Working in the fields of bioinformatics in academia as well as in a private company, we are often surprised about the extent to which big data is not taken seriously. Individual research groups and even small institutes dream of investing several thousand euros into a new desktop computer and a brand new PhD student that will somehow solve the problems produced by their newly acquired sequencing machine. The heads of the departments, often blissfully unaware of the amount of computational power as well as computer skills needed to analyze this data, are quite content to leave the worries to their unassuming young employees. Even if the computational infrastructure is provided, it is often just expected that the required skills will be picked up by the student and immediately put into practice.

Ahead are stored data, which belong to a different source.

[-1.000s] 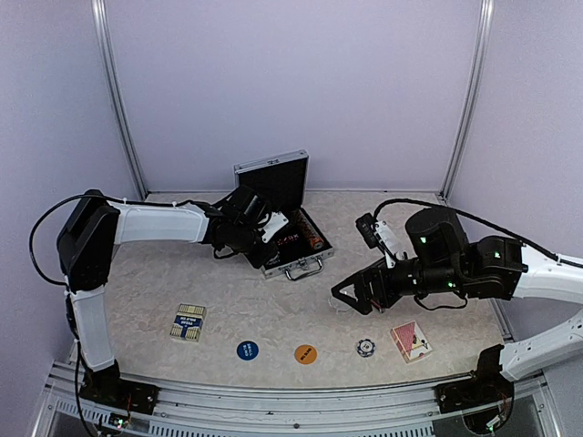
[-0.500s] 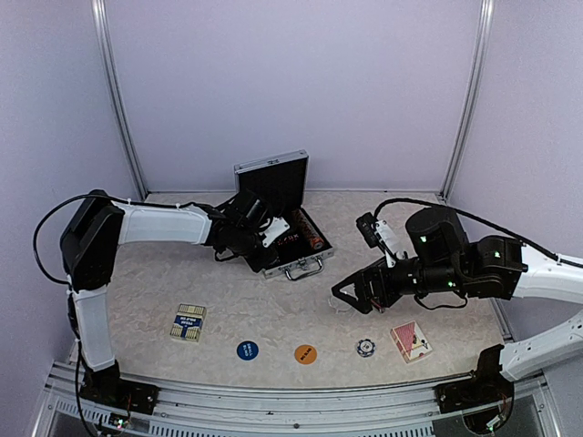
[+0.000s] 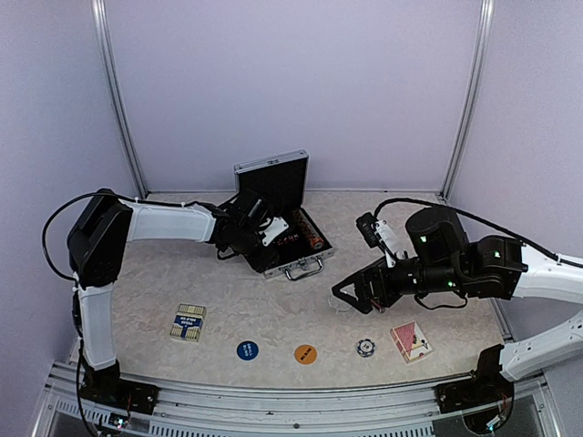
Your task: Pack up texas hold em set
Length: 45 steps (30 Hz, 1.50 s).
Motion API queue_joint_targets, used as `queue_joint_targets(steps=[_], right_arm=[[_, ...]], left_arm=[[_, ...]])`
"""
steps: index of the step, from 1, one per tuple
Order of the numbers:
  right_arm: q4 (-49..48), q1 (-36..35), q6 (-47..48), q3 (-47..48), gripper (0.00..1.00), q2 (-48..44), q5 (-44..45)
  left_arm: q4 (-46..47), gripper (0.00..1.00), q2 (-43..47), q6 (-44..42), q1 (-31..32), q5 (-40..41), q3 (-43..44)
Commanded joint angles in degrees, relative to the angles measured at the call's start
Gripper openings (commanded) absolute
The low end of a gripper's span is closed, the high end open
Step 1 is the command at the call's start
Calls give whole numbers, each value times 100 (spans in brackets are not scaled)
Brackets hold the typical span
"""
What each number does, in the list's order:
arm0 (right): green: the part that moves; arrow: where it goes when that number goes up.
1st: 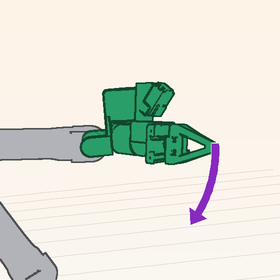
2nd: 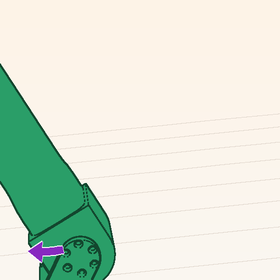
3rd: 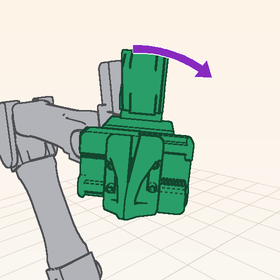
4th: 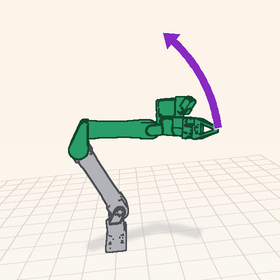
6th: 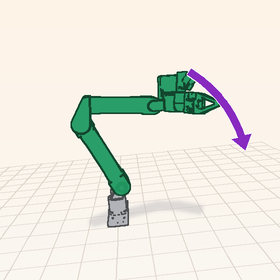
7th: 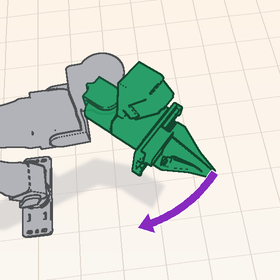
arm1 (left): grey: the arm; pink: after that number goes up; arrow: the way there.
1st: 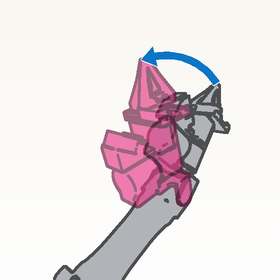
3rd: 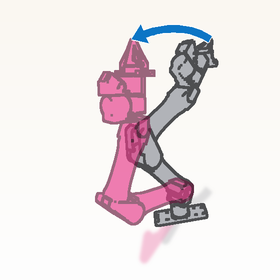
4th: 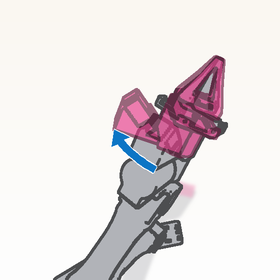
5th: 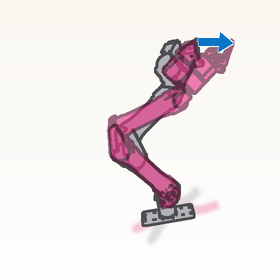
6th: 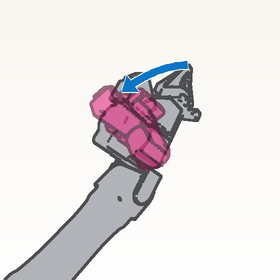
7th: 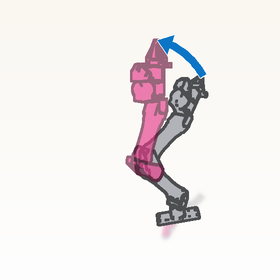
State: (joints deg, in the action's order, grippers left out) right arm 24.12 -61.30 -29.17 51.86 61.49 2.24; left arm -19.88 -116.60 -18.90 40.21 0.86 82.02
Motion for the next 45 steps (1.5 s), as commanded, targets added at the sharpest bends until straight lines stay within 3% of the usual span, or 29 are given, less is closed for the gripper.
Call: queue_joint_targets(steps=[1, 11, 16, 22, 25, 28, 35, 45], right_arm=[[172, 88, 179, 104, 100, 21, 229], [440, 370, 596, 266, 100, -52, 944], [500, 566, 746, 279, 100, 26, 974], [1299, 753, 1166, 385, 93, 310, 947], [1660, 750, 1205, 333, 87, 548, 354], [2002, 679, 1075, 350, 85, 914, 43], [2454, 112, 580, 356, 86, 1844, 274], [2145, -354, -33, 254, 78, 3078, 451]], left_arm=[[-121, 60, 21, 157, -30, 251, 89], [198, 87, 846, 807, 206, 226, 152], [-190, 88, 392, 733, 417, 261, 765], [-104, 89, 317, 1509, 663, 111, 785], [33, 99, 574, 2009, 965, 265, 601], [13, 99, 842, 2549, 1200, 544, 455], [67, 99, 1807, 3980, 1434, 1030, -390], [-421, 99, 2728, 4641, 1556, 1612, -1119]])
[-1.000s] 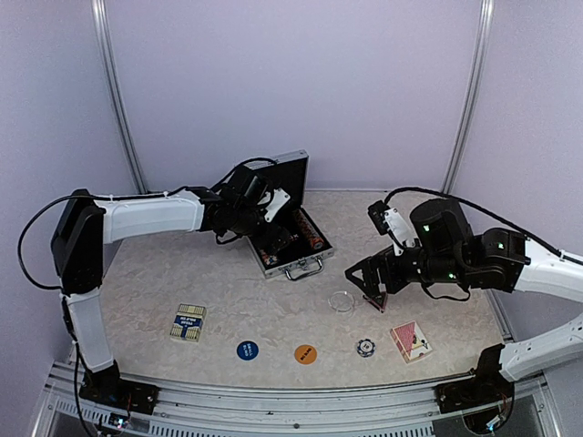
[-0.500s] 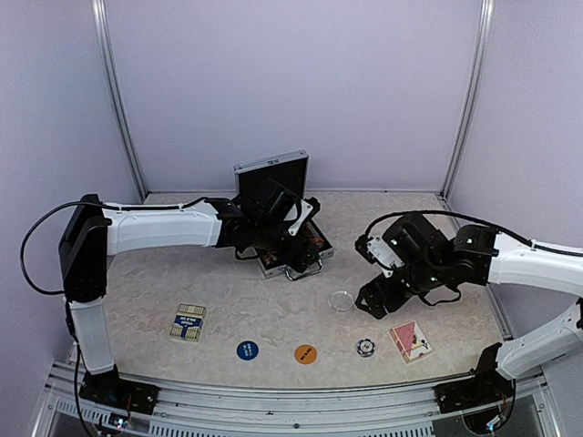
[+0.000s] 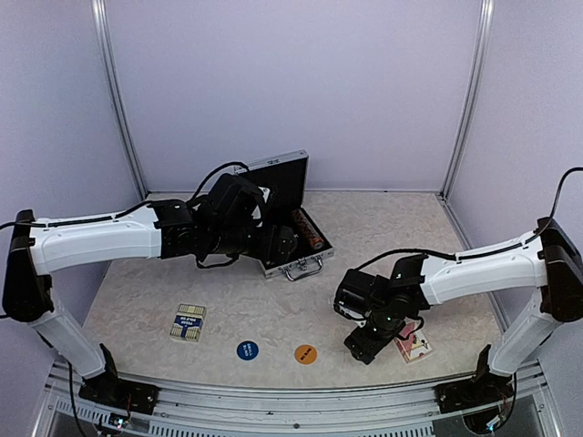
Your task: Pack up texas hold em set
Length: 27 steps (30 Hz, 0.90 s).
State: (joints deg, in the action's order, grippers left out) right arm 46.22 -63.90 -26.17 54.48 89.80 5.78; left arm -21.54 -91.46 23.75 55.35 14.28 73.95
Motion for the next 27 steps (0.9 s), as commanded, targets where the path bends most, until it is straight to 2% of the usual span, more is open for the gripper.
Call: queue_joint_targets(steps=[1, 11, 14, 27], right_arm=[[-100, -97, -335, -2, 76, 310, 46], [-201, -92, -305, -95, 73, 586, -34], [-318, -91, -245, -120, 68, 645, -137], [-123, -53, -178, -238, 56, 590, -360]], left_arm=[[-250, 99, 300, 414, 51, 276, -392], [-202, 99, 795, 576, 74, 313, -652], [-216, 99, 861, 602, 89, 313, -678], [-244, 99, 1290, 783, 133, 321, -830]])
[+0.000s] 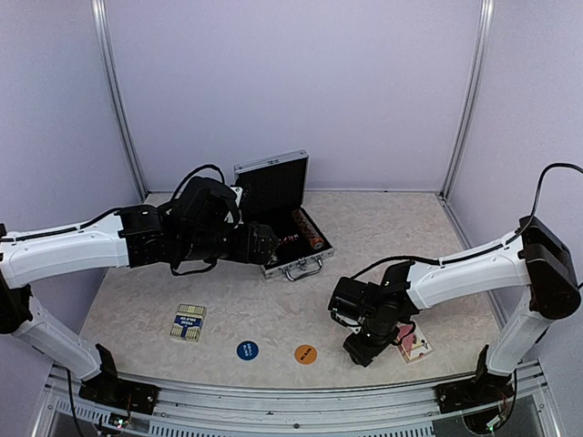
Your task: Pack up texas hold em set
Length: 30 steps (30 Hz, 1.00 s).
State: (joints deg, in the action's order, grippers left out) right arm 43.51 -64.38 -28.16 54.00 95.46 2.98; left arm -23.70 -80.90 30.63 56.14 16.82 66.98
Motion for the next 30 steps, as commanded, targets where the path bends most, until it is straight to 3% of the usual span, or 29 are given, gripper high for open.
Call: queue_joint_targets(steps=[1, 9, 22, 30], right_arm=[[162, 0, 25, -202, 56, 15, -81], [81, 49, 104, -91, 49, 146, 13], [-50, 51, 175, -105, 13, 243, 114], [163, 37, 163, 355, 7, -284, 366]], left_arm=[[-33, 99, 260, 112, 51, 78, -152], [6, 99, 413, 162, 89, 111, -262], [316, 99, 715, 488, -42, 41, -646], [602, 99, 697, 620, -107, -252, -837]])
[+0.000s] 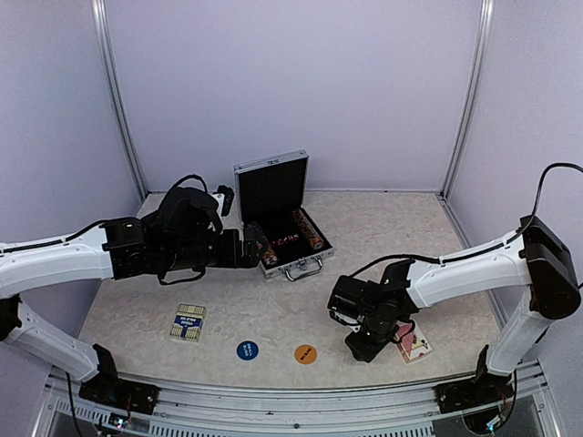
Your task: Pack up texas hold em set
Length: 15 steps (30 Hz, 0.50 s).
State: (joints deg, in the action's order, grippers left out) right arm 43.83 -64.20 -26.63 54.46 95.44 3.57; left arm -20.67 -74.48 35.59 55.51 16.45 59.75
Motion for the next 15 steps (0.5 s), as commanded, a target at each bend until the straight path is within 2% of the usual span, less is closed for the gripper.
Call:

In reality, the transition from a wet-lab expert into a fairly confident bioinformatician takes years of dedicated work with a lot of side-tracking and dead-ends and general frustration in the late night hours when the rest of the world seems to be resting. What is more, the supervisors often fail to provide any guidance as to what skills are necessary and in what order. This short essay aims help the young life-scientists as well their bosses in identifying the important areas that probably require immediate focus.

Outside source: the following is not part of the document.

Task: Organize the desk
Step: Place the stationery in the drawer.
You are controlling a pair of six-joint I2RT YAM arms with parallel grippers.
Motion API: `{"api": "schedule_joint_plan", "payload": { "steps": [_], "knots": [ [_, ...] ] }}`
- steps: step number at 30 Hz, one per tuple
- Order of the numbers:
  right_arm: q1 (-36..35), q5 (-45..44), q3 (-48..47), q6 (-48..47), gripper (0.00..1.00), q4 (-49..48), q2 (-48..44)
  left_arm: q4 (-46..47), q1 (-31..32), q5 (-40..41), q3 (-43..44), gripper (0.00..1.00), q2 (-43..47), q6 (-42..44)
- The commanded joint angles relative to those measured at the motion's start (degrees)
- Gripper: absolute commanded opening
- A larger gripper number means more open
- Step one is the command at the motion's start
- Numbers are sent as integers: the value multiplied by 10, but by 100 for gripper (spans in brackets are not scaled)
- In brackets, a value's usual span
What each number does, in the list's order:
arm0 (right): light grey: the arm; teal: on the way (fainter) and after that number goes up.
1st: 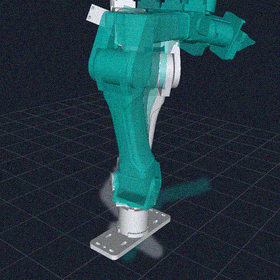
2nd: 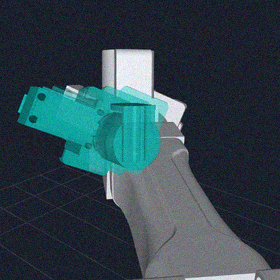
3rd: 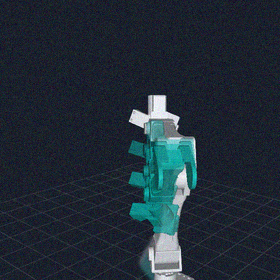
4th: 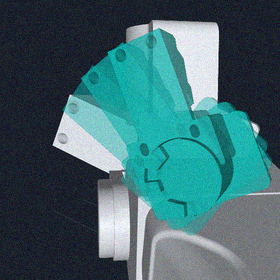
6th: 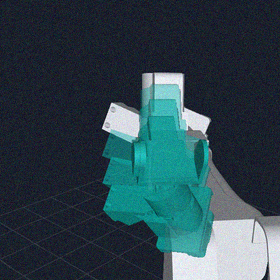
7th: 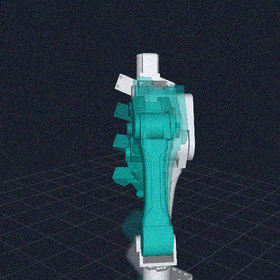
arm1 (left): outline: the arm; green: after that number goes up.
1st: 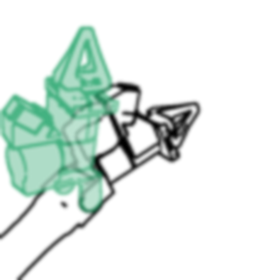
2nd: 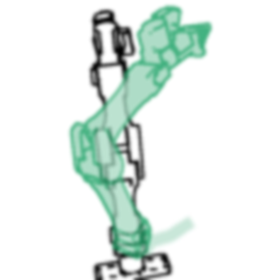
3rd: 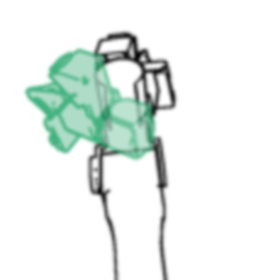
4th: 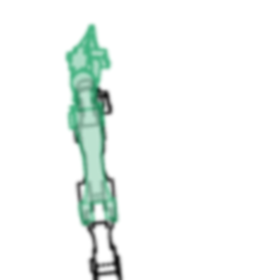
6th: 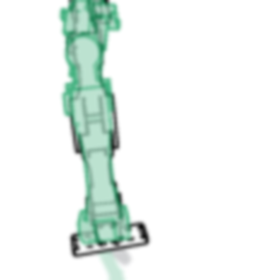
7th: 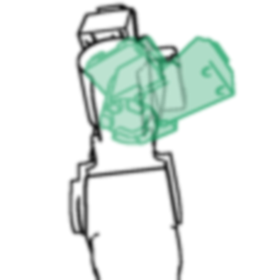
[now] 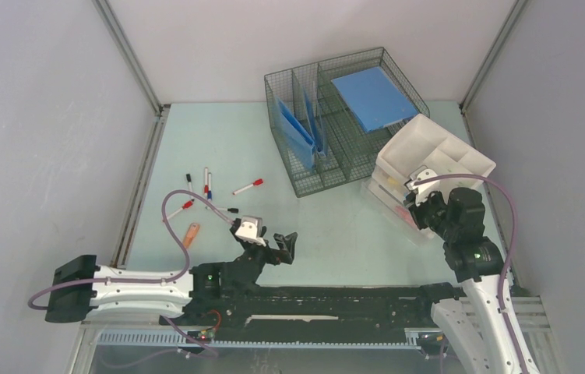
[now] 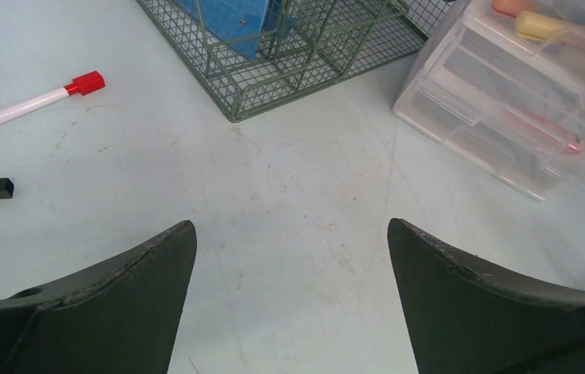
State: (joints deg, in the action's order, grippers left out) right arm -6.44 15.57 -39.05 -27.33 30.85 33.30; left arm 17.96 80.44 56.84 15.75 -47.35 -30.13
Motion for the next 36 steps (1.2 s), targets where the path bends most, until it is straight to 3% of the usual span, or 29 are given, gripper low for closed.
{"api": "schedule_joint_plan", "payload": {
  "steps": [1,5,9,15,24,31,36],
  "knots": [
    [2,-4,-1,-13,30,-17,2,-2,-2,31,4,100,-10,-18],
    [2,6,-1,-15,55,-13,1,-4,-4,31,6,100,-17,-21],
    [2,20,-1,-15,63,-8,-3,-9,-9,28,7,100,-19,-26],
    [3,79,-1,-27,67,9,-17,-36,-40,-4,9,100,-11,-54],
    [4,106,-1,-35,69,20,-23,-134,-181,-124,7,100,78,-87],
    [1,126,-2,-39,70,28,-27,-268,-330,-222,49,100,151,-83],
    [-12,130,-2,-44,70,34,-22,-308,-461,-329,94,100,127,-62]
  ]
}}
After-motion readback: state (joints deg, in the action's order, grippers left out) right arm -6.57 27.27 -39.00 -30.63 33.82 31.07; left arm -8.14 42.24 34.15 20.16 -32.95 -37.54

Linux: horror of the black screen UNIX based systems such as Linux are of outmost importance in bioinformatics. The plain command line may seem outdated in the era of polished graphical user interfaces, but it stood the test of time and it is here to stay. Modern Linux distributions (e.g. Ubuntu and its derivatives) are increasingly user friendly and not only support most features expected by a life-scientist but often exceeds the expectations. The powerful and versatile command line is often at the very top of the list of pleasant surprises. Admittedly, it takes a few hours to learn how to navigate the file system and perform simple everyday actions, but you do not need to become a Linux guru to achieve surprising results and in some cases eliminate the need for custom computer programs. With the abundant online resources as well as free Linux distributions, learning the command line is mostly an exercise in determination. Clever manipulation of files, advanced search and replace with regular expressions and ability to build pipelines are beyond doubt well worth your time.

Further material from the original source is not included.